23. Une astérisque placée après le numéro d’un psaume indique que l’antienne n’est pas tirée du psautier et que ce psaume lui a été assigné ad libitum.

Dans ce cas, un autre psaume peut lui être substitué, si on le préfère, comme par exemple le psaume 33 qui était utilisé à la communion dans la tradition antique.

Lorsque le psaume 33 est indiqué comme psaume de communion, il n’y a pas de préférence parmi les versets à chanter dans ce psaume.


De l’emploi du Kyriale Romanum

[NDT : nous traduisons ici le n°491 de l’OCM, qui est en relation avec son n°2, ci-dessus.]

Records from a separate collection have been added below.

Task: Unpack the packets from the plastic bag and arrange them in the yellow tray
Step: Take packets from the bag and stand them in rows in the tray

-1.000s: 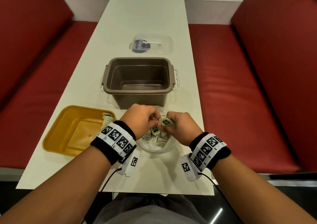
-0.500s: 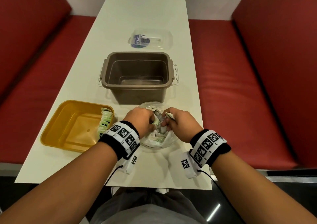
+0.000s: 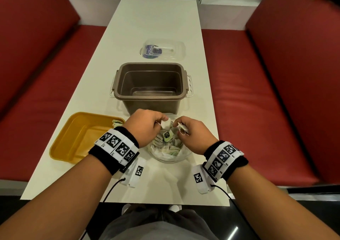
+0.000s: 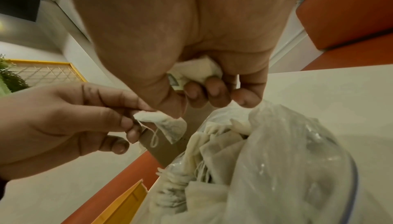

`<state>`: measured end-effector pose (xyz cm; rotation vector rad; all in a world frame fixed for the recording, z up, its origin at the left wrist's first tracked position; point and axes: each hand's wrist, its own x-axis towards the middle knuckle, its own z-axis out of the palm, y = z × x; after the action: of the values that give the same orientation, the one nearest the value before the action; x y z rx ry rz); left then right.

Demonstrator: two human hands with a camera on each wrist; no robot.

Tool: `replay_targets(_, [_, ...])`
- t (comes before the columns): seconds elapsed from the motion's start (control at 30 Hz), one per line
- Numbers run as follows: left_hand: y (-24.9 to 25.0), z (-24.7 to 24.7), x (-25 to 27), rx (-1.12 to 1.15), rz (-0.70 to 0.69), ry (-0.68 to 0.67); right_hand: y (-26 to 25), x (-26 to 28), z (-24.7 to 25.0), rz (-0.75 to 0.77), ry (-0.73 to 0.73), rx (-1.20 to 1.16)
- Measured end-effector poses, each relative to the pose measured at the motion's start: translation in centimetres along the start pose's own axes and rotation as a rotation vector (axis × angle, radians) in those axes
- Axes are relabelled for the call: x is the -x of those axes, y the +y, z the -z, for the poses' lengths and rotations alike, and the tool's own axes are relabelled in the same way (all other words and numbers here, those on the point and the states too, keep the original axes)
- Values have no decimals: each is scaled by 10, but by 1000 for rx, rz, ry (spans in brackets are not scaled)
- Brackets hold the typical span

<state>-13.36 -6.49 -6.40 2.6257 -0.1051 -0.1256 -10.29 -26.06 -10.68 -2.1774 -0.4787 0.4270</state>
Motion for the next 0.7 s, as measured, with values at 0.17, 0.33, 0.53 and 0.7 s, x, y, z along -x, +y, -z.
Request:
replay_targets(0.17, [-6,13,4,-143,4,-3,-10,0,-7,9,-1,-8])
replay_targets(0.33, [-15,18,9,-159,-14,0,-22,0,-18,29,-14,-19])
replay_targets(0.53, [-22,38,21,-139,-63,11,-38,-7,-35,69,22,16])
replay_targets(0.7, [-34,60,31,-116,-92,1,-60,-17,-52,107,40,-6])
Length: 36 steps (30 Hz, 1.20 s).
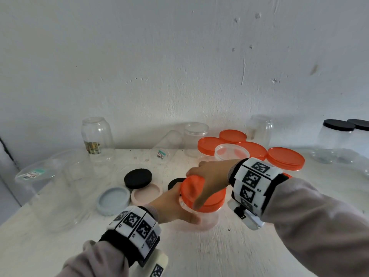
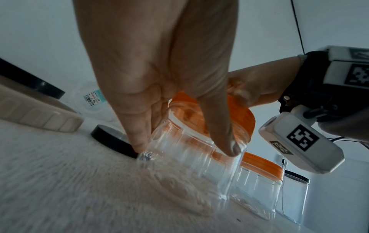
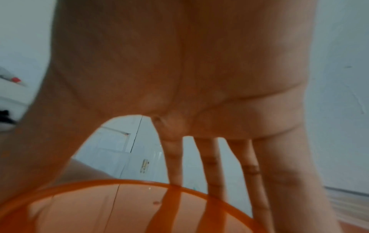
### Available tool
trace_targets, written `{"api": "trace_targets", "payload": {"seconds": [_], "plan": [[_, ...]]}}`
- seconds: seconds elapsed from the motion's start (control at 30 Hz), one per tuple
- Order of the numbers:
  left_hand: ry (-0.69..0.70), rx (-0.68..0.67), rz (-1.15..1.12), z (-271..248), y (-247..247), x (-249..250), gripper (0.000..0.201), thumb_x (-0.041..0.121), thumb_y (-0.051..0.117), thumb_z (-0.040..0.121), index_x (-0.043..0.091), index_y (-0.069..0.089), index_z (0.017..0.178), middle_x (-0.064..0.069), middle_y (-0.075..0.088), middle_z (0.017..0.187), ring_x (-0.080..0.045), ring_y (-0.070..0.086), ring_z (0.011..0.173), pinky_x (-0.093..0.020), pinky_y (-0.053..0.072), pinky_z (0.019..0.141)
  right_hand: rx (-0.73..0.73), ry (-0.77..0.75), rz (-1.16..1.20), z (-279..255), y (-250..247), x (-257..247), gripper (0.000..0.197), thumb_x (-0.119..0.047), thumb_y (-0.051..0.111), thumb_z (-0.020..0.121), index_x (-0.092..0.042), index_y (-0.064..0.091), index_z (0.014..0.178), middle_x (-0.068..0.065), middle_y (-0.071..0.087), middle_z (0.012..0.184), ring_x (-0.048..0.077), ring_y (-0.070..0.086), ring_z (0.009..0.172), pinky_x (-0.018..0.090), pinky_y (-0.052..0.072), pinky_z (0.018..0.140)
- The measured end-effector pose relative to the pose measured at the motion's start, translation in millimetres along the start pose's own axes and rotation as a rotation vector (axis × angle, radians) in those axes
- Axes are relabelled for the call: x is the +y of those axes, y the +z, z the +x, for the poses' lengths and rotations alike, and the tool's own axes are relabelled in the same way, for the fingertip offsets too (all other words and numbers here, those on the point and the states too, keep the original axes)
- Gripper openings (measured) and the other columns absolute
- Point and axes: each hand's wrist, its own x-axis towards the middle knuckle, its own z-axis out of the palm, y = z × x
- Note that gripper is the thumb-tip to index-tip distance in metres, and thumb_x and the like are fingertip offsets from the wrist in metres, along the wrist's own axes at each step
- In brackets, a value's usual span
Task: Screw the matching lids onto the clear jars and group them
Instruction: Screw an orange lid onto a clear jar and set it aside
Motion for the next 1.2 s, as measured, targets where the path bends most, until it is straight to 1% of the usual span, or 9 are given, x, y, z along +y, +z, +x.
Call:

  1. Pour les chants de l’Ordo Missæ, on emploiera le Kyriale Romanum ou le Kyriale Simplex.
    On peut sélectionner les chants en fonction du talent ou des capacités des chanteurs, en employant des mélodies plus ornées aux célébrations plus solennelles.
  2. Quand le Kyrie est noté in extenso avec neuf invocations, sa forme musicale exige qu’on les chante en entier. Par contre, quand les premières invocations Kyrie sont identiques, on ne les chante que deux fois, et de même pour les invocations Christe et de nouveau Kyrie (p.ex. le Kyrie V). Quand la dernière invocation Kyrie a une mélodie particulière, l’invocation Kyrie qui la précède n’est chantée qu’une fois (p.ex. le Kyrie I).
    En règle générale on sera attentif à conserver les répétitions des invocations.
  3. Quand le Kyrie est utilisé comme réponse à une série d’invocations dans l’acte pénitentiel, on choisira une mélodie convenable, à savoir le Kyrie XVI ou XVIII du Kyriale Romanum, ou l’un de ceux du Kyriale Simplex.
  4. Quand, à la Messe dominicale, on emploie le rite de bénédiction et d’aspersion de l’eau bénite à la place de l’acte pénitentiel, on chante l’antienne Asperges me ou, au temps pascal, Vidi aquam.